**Task statement**
Since only part of the material below is wanted, output exactly the lines from the one with "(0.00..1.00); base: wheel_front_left" up to and including the one with "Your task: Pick".
========
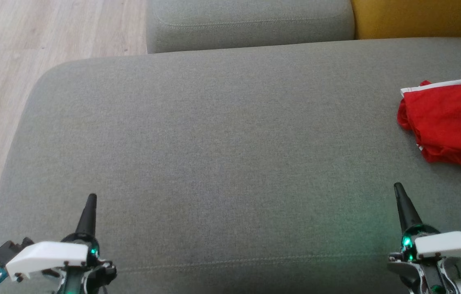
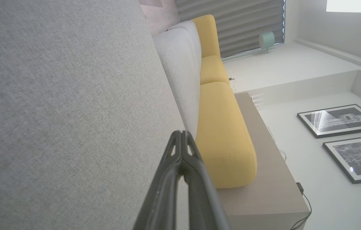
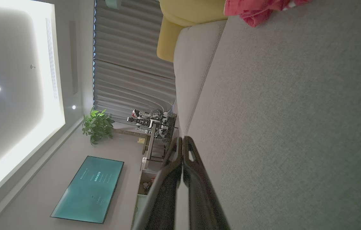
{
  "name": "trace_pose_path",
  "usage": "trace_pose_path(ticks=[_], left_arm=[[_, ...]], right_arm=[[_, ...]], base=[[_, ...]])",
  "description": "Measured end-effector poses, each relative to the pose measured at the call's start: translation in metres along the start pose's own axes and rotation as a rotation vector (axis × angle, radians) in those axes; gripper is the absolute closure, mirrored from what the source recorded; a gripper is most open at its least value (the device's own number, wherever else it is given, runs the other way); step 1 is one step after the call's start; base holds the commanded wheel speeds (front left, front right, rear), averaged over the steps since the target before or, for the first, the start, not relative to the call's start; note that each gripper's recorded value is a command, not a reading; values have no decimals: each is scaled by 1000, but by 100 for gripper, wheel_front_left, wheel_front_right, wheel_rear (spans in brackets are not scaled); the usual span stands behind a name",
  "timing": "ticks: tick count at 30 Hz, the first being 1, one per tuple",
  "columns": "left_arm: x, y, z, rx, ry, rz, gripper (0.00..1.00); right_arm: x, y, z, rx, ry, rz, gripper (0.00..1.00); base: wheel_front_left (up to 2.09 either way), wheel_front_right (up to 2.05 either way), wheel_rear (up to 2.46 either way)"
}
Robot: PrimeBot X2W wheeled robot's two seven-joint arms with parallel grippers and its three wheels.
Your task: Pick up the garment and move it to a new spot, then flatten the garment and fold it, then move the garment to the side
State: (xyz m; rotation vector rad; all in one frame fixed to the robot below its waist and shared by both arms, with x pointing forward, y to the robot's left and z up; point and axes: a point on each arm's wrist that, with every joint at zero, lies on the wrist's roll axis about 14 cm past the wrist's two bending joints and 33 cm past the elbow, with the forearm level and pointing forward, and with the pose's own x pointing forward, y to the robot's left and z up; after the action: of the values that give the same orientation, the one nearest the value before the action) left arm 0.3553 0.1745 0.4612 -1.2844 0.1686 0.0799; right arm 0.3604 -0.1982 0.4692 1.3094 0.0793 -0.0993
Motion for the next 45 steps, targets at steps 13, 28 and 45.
trace_pose_path(ticks=[13, 28, 45], left_arm=[[9, -7, 8, -170, -5, -37, 100], [16, -15, 15, -293, -13, -76, 100], [15, -15, 19, -300, -22, -77, 100]], right_arm=[[8, 6, 4, 157, -1, 17, 100], [13, 10, 9, 274, -6, 31, 100], [13, 9, 10, 275, -5, 31, 100]], base=[[0, 0, 0], [0, 0, 0], [0, 0, 0]])
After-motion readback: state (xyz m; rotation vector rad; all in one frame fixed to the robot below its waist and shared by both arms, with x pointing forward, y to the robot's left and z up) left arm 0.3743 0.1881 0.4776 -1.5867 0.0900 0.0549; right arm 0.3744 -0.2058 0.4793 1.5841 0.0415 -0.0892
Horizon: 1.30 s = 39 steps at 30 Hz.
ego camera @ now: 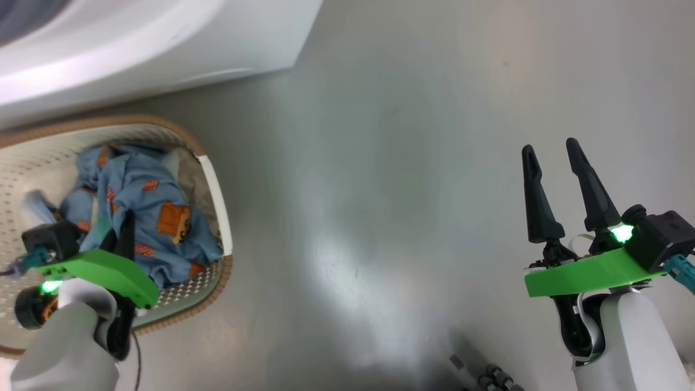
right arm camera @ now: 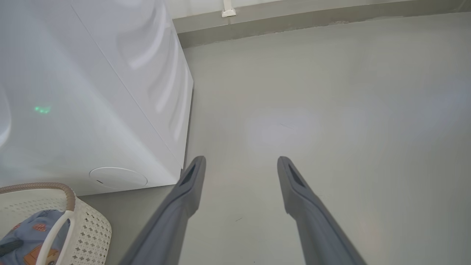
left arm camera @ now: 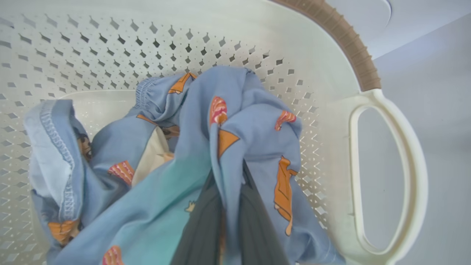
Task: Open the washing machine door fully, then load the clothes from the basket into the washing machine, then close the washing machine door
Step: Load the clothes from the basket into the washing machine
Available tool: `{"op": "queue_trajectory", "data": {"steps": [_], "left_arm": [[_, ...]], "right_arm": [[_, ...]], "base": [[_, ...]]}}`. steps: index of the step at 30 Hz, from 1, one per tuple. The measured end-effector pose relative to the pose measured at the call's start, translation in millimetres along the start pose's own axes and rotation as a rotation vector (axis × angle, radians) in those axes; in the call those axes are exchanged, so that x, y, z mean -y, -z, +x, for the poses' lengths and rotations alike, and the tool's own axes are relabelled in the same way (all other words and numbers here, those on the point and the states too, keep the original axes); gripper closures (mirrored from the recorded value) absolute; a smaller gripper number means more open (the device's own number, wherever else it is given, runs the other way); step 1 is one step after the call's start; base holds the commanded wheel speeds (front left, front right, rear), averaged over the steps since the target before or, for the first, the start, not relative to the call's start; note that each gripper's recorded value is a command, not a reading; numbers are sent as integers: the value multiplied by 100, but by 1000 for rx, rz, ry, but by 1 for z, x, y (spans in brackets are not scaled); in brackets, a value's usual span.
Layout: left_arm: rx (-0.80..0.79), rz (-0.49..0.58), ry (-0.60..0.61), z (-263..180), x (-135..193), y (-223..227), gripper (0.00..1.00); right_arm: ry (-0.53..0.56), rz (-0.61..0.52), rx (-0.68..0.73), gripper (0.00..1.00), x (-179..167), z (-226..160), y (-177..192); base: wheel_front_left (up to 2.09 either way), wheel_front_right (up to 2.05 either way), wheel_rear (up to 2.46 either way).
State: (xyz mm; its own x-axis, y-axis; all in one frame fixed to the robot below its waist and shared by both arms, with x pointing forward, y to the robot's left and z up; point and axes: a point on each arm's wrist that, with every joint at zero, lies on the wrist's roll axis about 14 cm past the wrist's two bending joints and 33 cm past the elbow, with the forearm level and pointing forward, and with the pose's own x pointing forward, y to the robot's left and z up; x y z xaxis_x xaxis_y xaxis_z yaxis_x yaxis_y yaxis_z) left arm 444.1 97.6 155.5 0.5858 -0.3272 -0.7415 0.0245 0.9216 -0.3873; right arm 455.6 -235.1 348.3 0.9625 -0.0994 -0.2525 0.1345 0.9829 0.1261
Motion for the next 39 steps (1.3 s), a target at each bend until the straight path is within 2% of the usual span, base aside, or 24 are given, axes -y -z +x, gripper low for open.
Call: {"op": "queue_trajectory", "data": {"steps": [10, 21, 39], "left_arm": [[210, -7, 41, -43, 18, -61, 100], [502, -11, 18, -132, 26, -113, 100], [861, 67, -6, -259, 49, -158, 100]], "right_arm": [[-49, -7, 88, 0, -18, -3, -36], [-112, 14, 165, 0, -42, -25, -71], [-176, 20, 268, 0, -63, -70, -114]], "base": [[0, 0, 0], [0, 0, 0], [0, 0, 0]]}}
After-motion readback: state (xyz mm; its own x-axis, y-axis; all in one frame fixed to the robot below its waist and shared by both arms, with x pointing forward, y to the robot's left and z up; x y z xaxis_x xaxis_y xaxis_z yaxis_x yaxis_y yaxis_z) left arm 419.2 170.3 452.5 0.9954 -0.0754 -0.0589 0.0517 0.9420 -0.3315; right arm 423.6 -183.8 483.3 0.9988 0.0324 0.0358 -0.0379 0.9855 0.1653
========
**Response box**
  "columns": "left_arm: x, y, z, rx, ry, rz, gripper (0.00..1.00); right_arm: x, y, z, rx, ry, rz, gripper (0.00..1.00); base: wheel_front_left (up to 2.09 either way), wheel_front_right (up to 2.05 either way), wheel_rear (up to 2.46 either way)"
}
Robot: PrimeBot X2W wheeled robot's two seven-joint arms with parallel grippers and its three wheels.
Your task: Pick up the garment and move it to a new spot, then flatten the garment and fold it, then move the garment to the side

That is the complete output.